*Assigned task*. Please copy out the entries below exactly, beginning with the line that contains "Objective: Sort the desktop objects" and ending with the line that contains "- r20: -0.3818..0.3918", and include nothing outside that span.

*Material provided*.
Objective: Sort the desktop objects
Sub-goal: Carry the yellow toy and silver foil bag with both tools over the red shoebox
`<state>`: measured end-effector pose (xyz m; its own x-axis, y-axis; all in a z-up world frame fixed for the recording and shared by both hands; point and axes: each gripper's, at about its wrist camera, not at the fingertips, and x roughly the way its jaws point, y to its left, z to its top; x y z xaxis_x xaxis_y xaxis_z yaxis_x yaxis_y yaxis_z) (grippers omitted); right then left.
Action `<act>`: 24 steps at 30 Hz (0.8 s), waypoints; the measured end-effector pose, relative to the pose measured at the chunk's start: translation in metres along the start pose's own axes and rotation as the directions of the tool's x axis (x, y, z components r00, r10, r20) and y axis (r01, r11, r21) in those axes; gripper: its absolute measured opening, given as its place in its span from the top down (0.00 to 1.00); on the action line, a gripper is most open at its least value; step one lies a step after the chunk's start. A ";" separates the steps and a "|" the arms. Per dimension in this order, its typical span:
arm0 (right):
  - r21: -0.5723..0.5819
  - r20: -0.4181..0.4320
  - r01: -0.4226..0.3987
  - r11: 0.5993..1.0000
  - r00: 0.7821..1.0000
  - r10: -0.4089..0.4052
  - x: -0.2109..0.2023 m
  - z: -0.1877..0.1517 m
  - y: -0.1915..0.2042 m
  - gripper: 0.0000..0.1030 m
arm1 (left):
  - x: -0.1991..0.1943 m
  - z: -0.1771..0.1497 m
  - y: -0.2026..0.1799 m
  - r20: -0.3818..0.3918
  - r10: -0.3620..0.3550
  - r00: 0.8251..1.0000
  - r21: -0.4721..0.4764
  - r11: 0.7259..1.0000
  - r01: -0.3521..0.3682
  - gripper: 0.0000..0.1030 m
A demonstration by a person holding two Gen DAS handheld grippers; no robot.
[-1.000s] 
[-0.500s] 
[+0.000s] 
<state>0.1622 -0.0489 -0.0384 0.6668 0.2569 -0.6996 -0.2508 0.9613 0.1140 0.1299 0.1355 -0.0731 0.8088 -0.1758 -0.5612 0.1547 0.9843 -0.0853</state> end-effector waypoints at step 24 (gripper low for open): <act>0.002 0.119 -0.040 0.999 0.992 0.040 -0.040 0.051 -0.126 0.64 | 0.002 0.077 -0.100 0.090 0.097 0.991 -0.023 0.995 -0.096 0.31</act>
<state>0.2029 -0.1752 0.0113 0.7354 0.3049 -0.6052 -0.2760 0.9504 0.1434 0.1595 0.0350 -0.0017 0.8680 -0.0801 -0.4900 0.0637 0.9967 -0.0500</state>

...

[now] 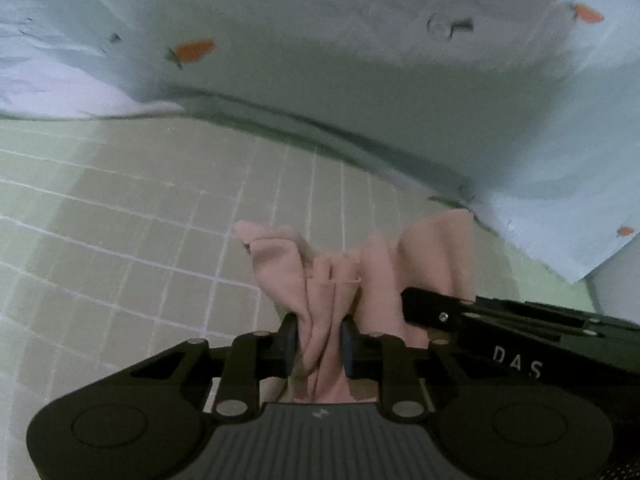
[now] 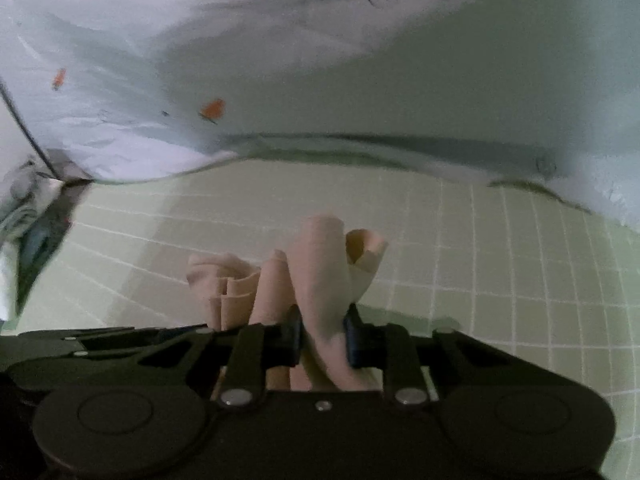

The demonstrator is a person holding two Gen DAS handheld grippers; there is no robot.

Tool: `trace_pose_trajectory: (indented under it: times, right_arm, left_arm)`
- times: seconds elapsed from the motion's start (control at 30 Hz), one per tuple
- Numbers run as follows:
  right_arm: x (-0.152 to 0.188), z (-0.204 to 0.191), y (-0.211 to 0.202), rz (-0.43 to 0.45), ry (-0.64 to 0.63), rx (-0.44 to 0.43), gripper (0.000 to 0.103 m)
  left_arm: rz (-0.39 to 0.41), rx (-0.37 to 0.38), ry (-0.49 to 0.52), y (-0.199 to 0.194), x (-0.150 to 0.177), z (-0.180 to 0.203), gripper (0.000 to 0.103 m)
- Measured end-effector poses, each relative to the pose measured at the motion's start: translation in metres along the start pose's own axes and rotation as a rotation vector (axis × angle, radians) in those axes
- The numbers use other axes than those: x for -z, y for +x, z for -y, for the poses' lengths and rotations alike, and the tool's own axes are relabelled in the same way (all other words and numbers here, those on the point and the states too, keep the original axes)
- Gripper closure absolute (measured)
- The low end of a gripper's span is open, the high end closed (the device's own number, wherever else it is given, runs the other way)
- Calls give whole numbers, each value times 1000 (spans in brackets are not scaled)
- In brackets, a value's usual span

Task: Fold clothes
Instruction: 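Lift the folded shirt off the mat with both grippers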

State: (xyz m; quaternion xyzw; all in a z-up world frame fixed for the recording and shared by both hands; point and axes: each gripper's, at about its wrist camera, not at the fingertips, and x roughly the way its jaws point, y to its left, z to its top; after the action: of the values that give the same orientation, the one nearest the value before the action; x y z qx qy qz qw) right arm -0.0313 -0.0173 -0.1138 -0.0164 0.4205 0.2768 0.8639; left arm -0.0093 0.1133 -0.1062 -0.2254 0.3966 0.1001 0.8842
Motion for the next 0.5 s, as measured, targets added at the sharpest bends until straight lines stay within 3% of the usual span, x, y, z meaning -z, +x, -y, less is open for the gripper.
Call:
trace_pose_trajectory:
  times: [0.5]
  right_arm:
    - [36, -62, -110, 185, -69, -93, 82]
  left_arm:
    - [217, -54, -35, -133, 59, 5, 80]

*Final answer*.
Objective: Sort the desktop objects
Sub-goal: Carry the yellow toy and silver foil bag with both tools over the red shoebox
`<state>`: measured end-effector pose (xyz m; its own x-axis, y-axis; all in a z-up world frame fixed for the recording and shared by both hands; point and axes: each gripper's, at about its wrist camera, not at the fingertips, and x roughly the way its jaws point, y to its left, z to its top; x y z xaxis_x xaxis_y xaxis_z yaxis_x yaxis_y yaxis_z) (grippers omitted); right then left.
Action `<act>`: 24 steps at 30 Hz (0.8 s), waypoints; the measured end-effector pose, relative to the pose measured at the chunk's start: translation in metres along the start pose's own axes and rotation as the directions of the tool's x axis (x, y, z components r00, r10, r20) and y axis (r01, r11, r21) in those axes; gripper: its absolute measured opening, given as its place in its span from the top down (0.00 to 1.00); on the action line, a gripper is most open at its least value; step one lies a step after the chunk's start. A ";" separates the steps and a "|" the arms. Per dimension in this order, its typical span:
arm0 (right):
  - r21: -0.5723..0.5819
  - r20: -0.4181..0.4320
  - r01: -0.4226..0.3987
  - r11: 0.5993..1.0000
  - r00: 0.7821..1.0000
  - r10: -0.4089..0.4052
  - x: -0.2109..0.2023 m
  - z: -0.1877..0.1517 m
  - y: -0.1915..0.2042 m
  - gripper: 0.0000..0.1030 m
arm1 (left):
  - x: -0.1991..0.1943 m
  - z: -0.1771..0.1497 m
  - y: -0.2026..0.1799 m
  - r20: -0.3818..0.3918

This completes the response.